- _WHAT THE TASK ASKS_
Your answer should be every line with the word "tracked", copied from the data below.

########

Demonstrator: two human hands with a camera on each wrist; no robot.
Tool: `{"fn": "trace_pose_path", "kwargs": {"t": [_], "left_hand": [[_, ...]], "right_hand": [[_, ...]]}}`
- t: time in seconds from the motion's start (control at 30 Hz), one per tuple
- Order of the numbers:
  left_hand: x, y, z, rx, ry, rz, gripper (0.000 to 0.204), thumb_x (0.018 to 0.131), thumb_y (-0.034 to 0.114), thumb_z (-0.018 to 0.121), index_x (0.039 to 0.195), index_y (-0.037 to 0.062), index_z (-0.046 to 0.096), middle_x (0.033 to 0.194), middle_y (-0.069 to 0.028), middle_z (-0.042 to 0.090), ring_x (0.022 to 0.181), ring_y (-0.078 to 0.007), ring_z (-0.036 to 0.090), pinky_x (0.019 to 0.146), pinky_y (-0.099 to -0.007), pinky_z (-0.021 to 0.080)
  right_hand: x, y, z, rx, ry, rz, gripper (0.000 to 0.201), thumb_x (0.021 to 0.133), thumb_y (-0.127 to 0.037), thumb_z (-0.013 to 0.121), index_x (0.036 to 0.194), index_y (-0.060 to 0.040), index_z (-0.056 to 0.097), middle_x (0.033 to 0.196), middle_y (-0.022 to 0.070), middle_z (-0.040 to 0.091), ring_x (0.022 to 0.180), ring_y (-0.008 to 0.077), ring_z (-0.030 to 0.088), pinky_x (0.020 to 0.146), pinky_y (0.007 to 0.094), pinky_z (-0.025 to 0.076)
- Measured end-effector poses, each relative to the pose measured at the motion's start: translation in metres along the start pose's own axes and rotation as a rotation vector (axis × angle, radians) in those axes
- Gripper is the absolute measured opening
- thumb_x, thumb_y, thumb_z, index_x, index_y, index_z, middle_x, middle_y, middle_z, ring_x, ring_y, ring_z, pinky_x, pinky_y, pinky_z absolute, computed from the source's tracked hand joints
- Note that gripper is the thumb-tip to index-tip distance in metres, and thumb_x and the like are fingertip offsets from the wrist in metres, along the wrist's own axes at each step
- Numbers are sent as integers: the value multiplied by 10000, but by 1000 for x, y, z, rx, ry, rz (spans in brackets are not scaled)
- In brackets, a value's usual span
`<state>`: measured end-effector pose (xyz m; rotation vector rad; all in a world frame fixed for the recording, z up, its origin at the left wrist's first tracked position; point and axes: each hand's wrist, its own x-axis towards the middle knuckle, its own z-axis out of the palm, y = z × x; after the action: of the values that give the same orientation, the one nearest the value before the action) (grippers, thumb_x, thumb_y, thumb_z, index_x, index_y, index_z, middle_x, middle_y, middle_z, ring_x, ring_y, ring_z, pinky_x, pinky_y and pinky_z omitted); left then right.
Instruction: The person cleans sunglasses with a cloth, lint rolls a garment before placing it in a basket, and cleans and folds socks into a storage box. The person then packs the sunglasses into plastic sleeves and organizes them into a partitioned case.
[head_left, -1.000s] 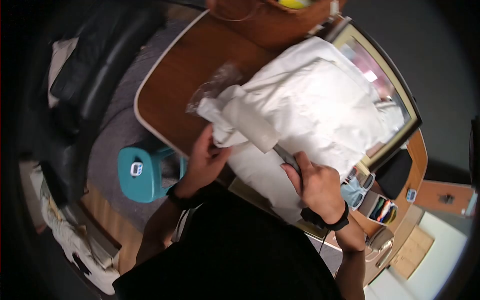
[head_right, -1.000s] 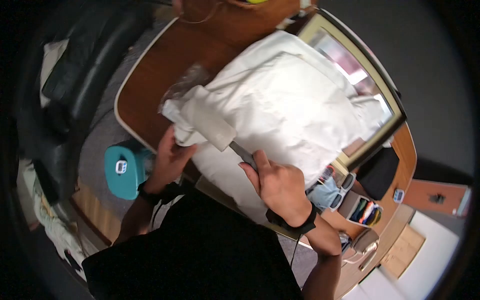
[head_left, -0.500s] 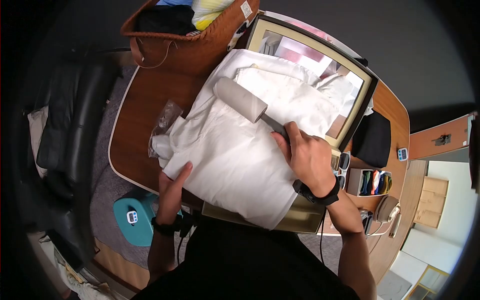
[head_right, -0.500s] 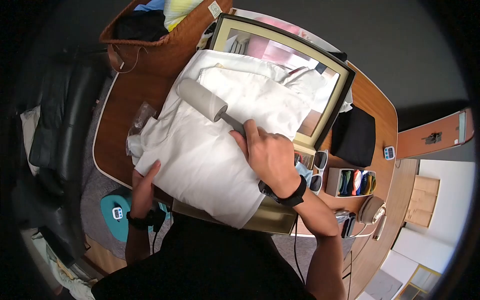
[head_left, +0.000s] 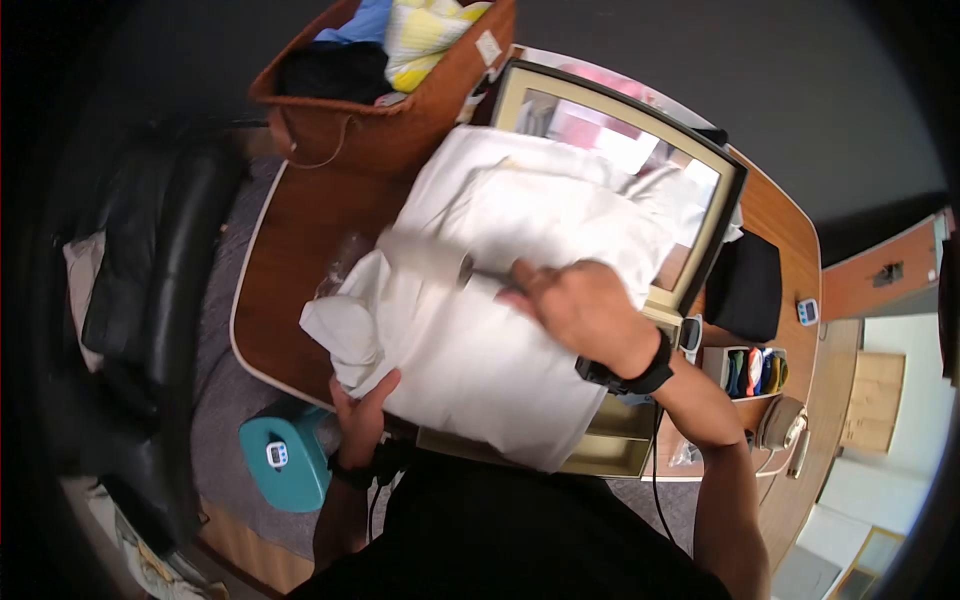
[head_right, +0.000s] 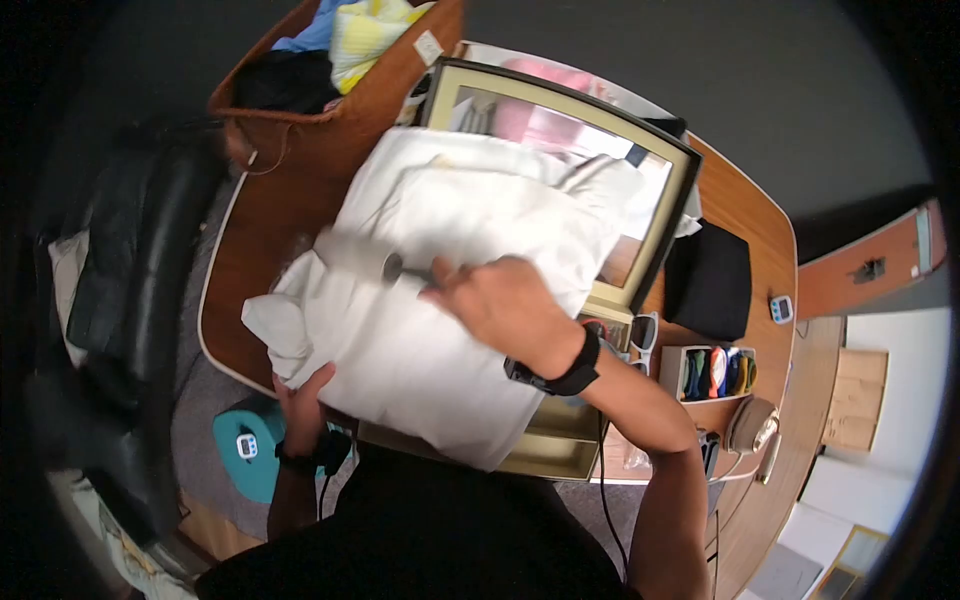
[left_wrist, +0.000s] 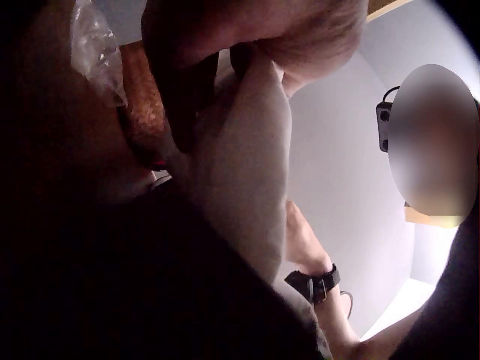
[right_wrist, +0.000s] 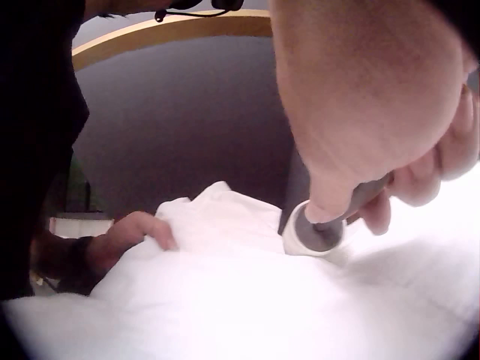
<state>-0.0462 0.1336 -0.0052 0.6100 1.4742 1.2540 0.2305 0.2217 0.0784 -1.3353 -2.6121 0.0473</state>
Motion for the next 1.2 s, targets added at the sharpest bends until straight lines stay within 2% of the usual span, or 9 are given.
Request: {"fn": "trace_pose_path", "kwargs": {"t": [0.17,0.2,0.37,0.57,0.77,0.87,0.97,1.1,1.2], "left_hand": [[-1,9,0,35,0,-37,744,735,-29,763,1364,-34,366,1294,-147,526,1164,-254,529,1022,-361,404],[1,4,-3,53,14,17,759,729,-21,769,1372,-39,367,1297,-153,521,1184,-256,514,1038,-357,385],[8,4,-5,130,1,31,763,719,16,787,1368,-48,388,1321,-157,496,1209,-256,485,1054,-355,355],[9,7,-2,115,3,12,789,713,41,790,1381,-53,381,1332,-169,490,1213,-267,479,1058,-362,347],[9,9,2,54,1,2,757,729,28,762,1385,-47,390,1343,-167,493,1219,-272,483,1054,-357,358],[8,0,-3,26,11,35,639,758,-8,690,1339,-27,426,1313,-158,505,1192,-281,512,1022,-366,404],[8,-7,-10,-8,22,22,597,783,-11,670,1334,-27,441,1308,-158,509,1201,-280,511,1020,-370,413],[11,-2,-3,15,-112,83,580,827,36,680,1353,-22,444,1320,-147,512,1227,-278,502,1034,-374,406],[8,20,17,-116,-86,-48,605,837,55,705,1372,-19,434,1333,-140,517,1222,-262,509,1029,-369,408]], "right_hand": [[-12,37,9,-130,284,338,320,956,-366,557,929,-49,580,516,91,563,472,303,590,454,391,468],[-14,33,-2,-156,177,539,306,952,-374,577,927,-68,573,583,118,603,490,308,609,457,404,463],[-70,24,11,-58,95,374,313,942,-387,594,886,-82,554,541,124,582,464,315,600,424,421,450],[-107,50,-8,-249,220,752,255,930,-340,631,937,-90,586,548,142,579,484,352,594,414,431,444],[-123,35,4,-131,213,549,269,932,-348,628,902,-89,561,580,132,596,516,347,610,451,438,459],[-131,50,1,-244,269,848,296,941,-341,613,860,-70,523,583,155,603,504,355,609,421,438,452],[-144,49,1,-199,308,898,302,948,-338,605,841,-72,510,547,149,580,493,358,600,423,440,452],[-162,38,9,-151,252,531,322,909,-378,648,841,-86,532,575,116,598,515,317,625,431,410,471],[-173,46,0,-225,227,865,304,931,-351,625,832,-81,523,609,136,617,490,328,610,425,413,466]]}}
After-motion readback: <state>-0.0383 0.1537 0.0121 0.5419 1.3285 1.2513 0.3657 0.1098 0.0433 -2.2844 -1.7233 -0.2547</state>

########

- _ANSWER BELOW_
- thumb_x, thumb_y, thumb_z, index_x, index_y, index_z, middle_x, middle_y, middle_z, ring_x, ring_y, ring_z, pinky_x, pinky_y, pinky_z absolute, computed from the source's tracked hand joints
`<state>`: measured end-effector pose (xyz m; rotation vector rad; all in a world frame fixed for the recording, z up, its origin at the left wrist's first tracked position; point and axes: each hand's wrist, its own x-axis towards the middle knuckle, its own z-axis out of the palm, y = z × x; after the action: of the values that give the same orientation, the one nearest the value before the action) (grippers, thumb_x, thumb_y, thumb_z, index_x, index_y, index_z, middle_x, middle_y, middle_z, ring_x, ring_y, ring_z, pinky_x, pinky_y and pinky_z omitted); left then right.

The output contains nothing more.